* **The task**
Type out the data again, word for word and in full.

* **Data below**
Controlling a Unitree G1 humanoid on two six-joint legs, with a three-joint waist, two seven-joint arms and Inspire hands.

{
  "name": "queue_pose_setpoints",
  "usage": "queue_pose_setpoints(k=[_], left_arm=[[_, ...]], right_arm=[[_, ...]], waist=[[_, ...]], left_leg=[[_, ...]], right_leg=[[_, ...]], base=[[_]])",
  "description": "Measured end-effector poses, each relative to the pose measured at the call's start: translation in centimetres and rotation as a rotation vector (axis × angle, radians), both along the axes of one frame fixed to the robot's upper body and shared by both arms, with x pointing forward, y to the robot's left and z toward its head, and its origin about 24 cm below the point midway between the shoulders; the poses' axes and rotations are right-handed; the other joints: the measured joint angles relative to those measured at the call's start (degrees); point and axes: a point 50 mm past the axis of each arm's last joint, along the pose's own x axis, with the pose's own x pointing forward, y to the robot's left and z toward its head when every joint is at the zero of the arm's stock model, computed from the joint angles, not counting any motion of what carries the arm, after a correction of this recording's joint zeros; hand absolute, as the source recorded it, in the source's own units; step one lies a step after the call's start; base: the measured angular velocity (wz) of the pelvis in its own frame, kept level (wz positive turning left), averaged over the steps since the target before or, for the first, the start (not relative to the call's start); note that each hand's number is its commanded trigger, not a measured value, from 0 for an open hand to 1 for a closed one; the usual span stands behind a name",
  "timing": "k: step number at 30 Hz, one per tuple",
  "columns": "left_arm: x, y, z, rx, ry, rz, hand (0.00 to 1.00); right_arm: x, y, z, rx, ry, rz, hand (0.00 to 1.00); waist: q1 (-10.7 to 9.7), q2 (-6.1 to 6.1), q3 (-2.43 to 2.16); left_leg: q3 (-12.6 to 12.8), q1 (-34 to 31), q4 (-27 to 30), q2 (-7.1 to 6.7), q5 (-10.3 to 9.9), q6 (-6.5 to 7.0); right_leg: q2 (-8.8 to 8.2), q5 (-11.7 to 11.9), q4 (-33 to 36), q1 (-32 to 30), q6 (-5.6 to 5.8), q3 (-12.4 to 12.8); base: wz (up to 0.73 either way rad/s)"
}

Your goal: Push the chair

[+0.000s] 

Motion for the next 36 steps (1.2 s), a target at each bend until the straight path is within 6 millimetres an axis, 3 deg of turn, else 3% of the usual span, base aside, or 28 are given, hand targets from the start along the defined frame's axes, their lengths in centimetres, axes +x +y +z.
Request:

* **Answer to the exercise**
Controlling a Unitree G1 humanoid on two six-joint legs, with a three-joint waist, two seven-joint arms and Inspire hands.

{
  "name": "queue_pose_setpoints",
  "usage": "queue_pose_setpoints(k=[_], left_arm=[[_, ...]], right_arm=[[_, ...]], waist=[[_, ...]], left_leg=[[_, ...]], right_leg=[[_, ...]], base=[[_]])",
  "description": "Measured end-effector poses, each relative to the pose measured at the call's start: translation in centimetres and rotation as a rotation vector (axis × angle, radians), both along the axes of one frame fixed to the robot's upper body and shared by both arms, with x pointing forward, y to the robot's left and z toward its head, and its origin about 24 cm below the point midway between the shoulders; the poses' axes and rotations are right-handed; the other joints: the measured joint angles relative to those measured at the call's start (degrees); point and axes: a point 50 mm past the axis of each arm's last joint, along the pose's own x axis, with the pose's own x pointing forward, y to the robot's left and z toward its head when every joint is at the zero of the arm's stock model, computed from the joint angles, not counting any motion of what carries the arm, after a correction of this recording's joint zeros; hand absolute, as the source recorded it, in the source's own units; step one lies a step after the call's start; base: the measured angular velocity (wz) of the pelvis in its own frame, kept level (wz positive turning left), averaged over the steps since the target before or, for the first, the start (not relative to the call's start); note that each hand's number is its commanded trigger, not a measured value, from 0 for an open hand to 1 for a closed one; the usual span stands behind a name",
  "timing": "k: step number at 30 Hz, one per tuple",
  "columns": "left_arm: x, y, z, rx, ry, rz, hand (0.00 to 1.00); right_arm: x, y, z, rx, ry, rz, hand (0.00 to 1.00); waist: q1 (-10.7 to 9.7), q2 (-6.1 to 6.1), q3 (-2.43 to 2.16); left_leg: q3 (-12.6 to 12.8), q1 (-34 to 31), q4 (-27 to 30), q2 (-7.1 to 6.7), q5 (-10.3 to 9.9), q6 (-6.5 to 7.0); right_leg: q2 (-8.8 to 8.2), q5 (-11.7 to 11.9), q4 (-33 to 36), q1 (-32 to 30), q6 (-5.6 to 5.8), q3 (-12.4 to 12.8); base: wz (up to 0.73 either way rad/s)"
}

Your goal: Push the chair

[+0.000s] 

Motion for the next 36 steps (1.2 s), a target at each bend until the straight path is within 6 millimetres an axis, 3 deg of turn, else 3% of the usual span, base aside, or 28 are given, hand targets from the start along the defined frame's axes, their lengths in centimetres, axes +x +y +z.
Request:

Work on this exercise is complete, and nothing remains.